I remember coming in the other day and sitting down at the computer and posting on my blog for the first time in a long time.  I was taking a break from food preservation chores and enjoying every second of my time away from the stove/freezer/ know, the tools of the trade for Little Susie Homemaker.  I went to bed after catching up with about half my friends on-line.  I was so upset to hear about their losses and tragedies, but then there were those who had triumphs and victories in life and that cheered me back up again.  So, that was on Saturday.  I had canned 7 quarts of pears and knew that I would do no more until the coming weekend.  I remember going to Church on Sunday and greeting friends, adding Anya and Wilfred to our prayer list because her situation is so desperate at this time. (I urge you all to go read up on her situation and pray for them.)

But then came Sunday night.  I had a slight cough and my head began to feel as though it were stuffed with jello.  I've heard people say it is like cotton wool, but no, Jello is definitely what it seems to be.  I stretched out on the sofa and put a pillow beneath my head and under my knees while waiting for the person who might bring me a cold compress for my head and a warm drink for my hands.   When no such creature appeared to take care of my aches and snuffles, I got up and got the damned cold compress and made myself a cup of hot tea with honey and cinnamon. Grouchy was going to be the theme of the day. I also fetched a roll of paper towels, this was no job for Kleenex.   I sat, legs pulled beneath me, holding the cup gripped in two aching hands and sipped.  I placed the cold compress on my neck and immediately took it off while I developed a chill.   I remembered my little cross stitch sign I had done from an old Erma Bombeck quote:  Why do my family get to have flu in bed while I have it at the kitchen sink?   I dimly wondered what had ever happened to my lovely little cross stitch piece.   I cursed the garden that robbed me of Mac's tender care...damn garden.

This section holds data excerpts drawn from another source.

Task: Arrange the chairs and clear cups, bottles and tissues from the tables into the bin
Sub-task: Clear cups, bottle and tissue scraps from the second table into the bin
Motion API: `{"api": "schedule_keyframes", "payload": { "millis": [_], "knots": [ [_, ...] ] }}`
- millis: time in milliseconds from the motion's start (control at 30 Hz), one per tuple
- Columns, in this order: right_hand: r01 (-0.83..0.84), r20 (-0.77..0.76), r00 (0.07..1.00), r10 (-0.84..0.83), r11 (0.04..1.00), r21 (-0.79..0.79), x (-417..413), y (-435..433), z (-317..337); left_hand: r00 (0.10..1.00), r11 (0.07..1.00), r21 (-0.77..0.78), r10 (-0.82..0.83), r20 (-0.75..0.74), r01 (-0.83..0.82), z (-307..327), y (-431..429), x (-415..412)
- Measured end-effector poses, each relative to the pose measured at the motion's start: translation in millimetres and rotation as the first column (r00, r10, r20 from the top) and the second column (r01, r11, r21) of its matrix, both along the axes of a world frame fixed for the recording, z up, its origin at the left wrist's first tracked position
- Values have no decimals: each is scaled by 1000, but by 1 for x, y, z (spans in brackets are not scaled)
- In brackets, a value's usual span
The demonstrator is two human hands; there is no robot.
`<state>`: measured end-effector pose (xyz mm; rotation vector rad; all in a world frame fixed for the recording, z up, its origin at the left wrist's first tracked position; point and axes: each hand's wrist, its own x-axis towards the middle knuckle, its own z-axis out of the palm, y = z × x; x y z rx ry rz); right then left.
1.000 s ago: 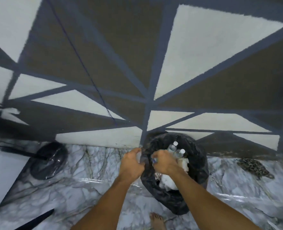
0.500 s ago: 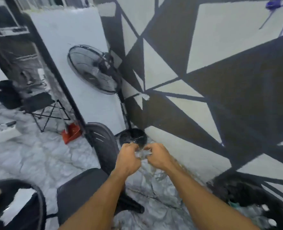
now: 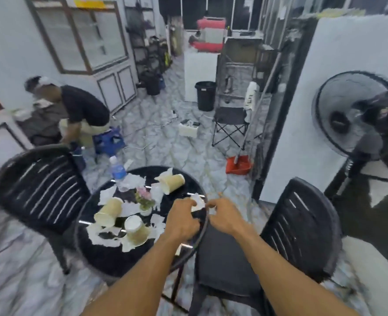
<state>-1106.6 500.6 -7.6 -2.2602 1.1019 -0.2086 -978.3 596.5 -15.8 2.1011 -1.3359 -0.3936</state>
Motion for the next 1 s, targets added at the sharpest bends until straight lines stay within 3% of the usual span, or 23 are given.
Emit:
{"api": "schedule_keyframes", "payload": {
  "millis": [267,400,600,767,1000],
  "knots": [
    [-269,-42,961,274,958,98,137,-14,-40,946,939,122,323,10,-322,-39,18,117],
    [-307,-56,947,317,942,135,177,-34,-66,914,858,318,387,118,-404,-72,21,157],
    [-253,-99,961,258,965,64,214,-80,-77,920,778,503,379,102,-377,-110,28,171],
    [-378,-335,883,328,921,-95,251,-122,-89,947,806,500,291,133,-318,-117,16,189],
    [-501,-432,819,378,838,-217,276,-142,-143,947,820,475,298,120,-319,-103,-1,196]
  ]
}}
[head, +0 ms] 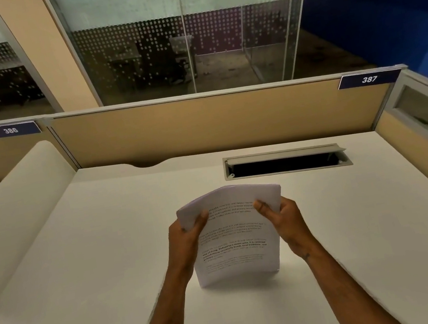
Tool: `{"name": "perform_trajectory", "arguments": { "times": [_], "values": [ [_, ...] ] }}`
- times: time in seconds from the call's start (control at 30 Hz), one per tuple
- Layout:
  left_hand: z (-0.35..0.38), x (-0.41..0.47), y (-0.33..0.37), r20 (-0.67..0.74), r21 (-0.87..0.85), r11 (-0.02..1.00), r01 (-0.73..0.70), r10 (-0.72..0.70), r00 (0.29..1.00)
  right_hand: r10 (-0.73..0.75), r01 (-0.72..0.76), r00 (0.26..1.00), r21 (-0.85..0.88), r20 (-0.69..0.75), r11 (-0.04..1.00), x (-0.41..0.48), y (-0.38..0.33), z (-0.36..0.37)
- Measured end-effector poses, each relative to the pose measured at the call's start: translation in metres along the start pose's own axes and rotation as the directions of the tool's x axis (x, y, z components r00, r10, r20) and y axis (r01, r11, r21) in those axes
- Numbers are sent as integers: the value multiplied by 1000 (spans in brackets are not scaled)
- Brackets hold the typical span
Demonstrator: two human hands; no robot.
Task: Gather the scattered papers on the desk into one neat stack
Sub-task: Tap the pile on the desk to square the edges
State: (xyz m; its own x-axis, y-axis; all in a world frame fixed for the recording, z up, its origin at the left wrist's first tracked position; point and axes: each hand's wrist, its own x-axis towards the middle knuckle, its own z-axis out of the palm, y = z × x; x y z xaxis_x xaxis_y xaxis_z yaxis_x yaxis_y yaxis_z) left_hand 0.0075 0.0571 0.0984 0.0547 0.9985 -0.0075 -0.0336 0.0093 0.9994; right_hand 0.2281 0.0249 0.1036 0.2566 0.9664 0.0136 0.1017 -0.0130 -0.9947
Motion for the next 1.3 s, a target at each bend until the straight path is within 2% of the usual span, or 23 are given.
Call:
{"name": "perform_trajectory", "arguments": {
  "times": [0.17, 0.37, 0.47, 0.67, 0.8, 0.9, 1.0, 1.23, 1.3],
  "values": [
    [4, 4, 7, 0, 9, 999, -50, 50, 999, -20, 21, 999, 24, -48, 999, -1, -1, -9],
    [3, -8, -2, 28, -27, 1000, -12, 13, 1000, -15, 18, 999, 60, -41, 998, -12, 1, -15],
    [5, -6, 7, -12, -48, 996, -70, 70, 998, -56, 62, 994, 61, -96, 996, -10, -7, -13],
    [22, 1, 19, -129, 90, 987, -136, 147, 981, -58, 65, 980, 30, -192, 997, 0, -13, -5],
    [21, -1, 16, -120, 83, 989, -120, 130, 984, -77, 82, 985, 25, -157, 996, 2, -8, -6],
    [12, -4, 8, -17, 59, 992, -114, 115, 993, -97, 99, 991, 22, -96, 995, 2, -7, -11],
    [11, -11, 1, 67, -11, 999, -32, 33, 997, -76, 77, 996, 11, -49, 997, 0, -4, -13],
    [8, -10, 7, 39, -11, 998, -57, 57, 998, -61, 65, 994, 50, -87, 997, -2, -4, -14],
    [7, -14, -1, 36, -13, 1000, -10, 10, 999, -27, 30, 998, 63, -53, 998, -6, 5, -13]
  ]
}}
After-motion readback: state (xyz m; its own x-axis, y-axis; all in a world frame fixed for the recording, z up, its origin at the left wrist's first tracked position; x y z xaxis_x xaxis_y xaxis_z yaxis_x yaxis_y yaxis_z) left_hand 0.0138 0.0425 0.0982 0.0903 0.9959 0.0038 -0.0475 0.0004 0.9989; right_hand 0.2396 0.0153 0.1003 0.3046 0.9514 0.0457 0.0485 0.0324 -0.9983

So, I am not sure exactly how sick I should tell you I am.  I do know that I came to at least once  with one cat on my stomach and another wrapped around my neck.  I sort of whimpered and Mac came and moved JJ off my throat and went to move Hound, the cat from hell,  where she now lay possessively across my chest.  That was a mistake.  He quickly pulled his hand back while it was still attached to his arm and left me to my misery, Hound my only guardian.  Someone, the hot tea fairy maybe, brought me a cup of tea and wanted to know what was for supper.  The glare in their direction sent them scuttling backward.  That was Monday.  Tuesday I was up at the stove trying to fix Mac a hamburger when older son asked if I wanted him to do it.  "You sort of look like you might dive head first into that frying pan, " he warned me.  Turning over burning dinner duties to him I stumbled back to the sofa and the remote control.

Then  came Wednesday.  Still with a hacking cough, head more like warm tapioca  than Jello, I'm not making the mistake of taking my temperature .  I took it on Tuesday to find it was 101 and immediately felt 101% worse.  Won't do that again.  I tell Mac and older son if anyone calls to check on me to tell them I'm sitting up and taking a bit of broth. While I really don't feel much like phone talking,  oddly enough blogging relaxes me.  But I see that I've probably been up long enough, when everything I've just posted suddenly disappears from the screen.  Damn Windows 7.  Damn garden.  Damn Tea  Fairy.  But I hear that somewhere there is a Toddy Fairy.  So I'm wishing for a Toddy Fairy, and hoping she'll make it a double.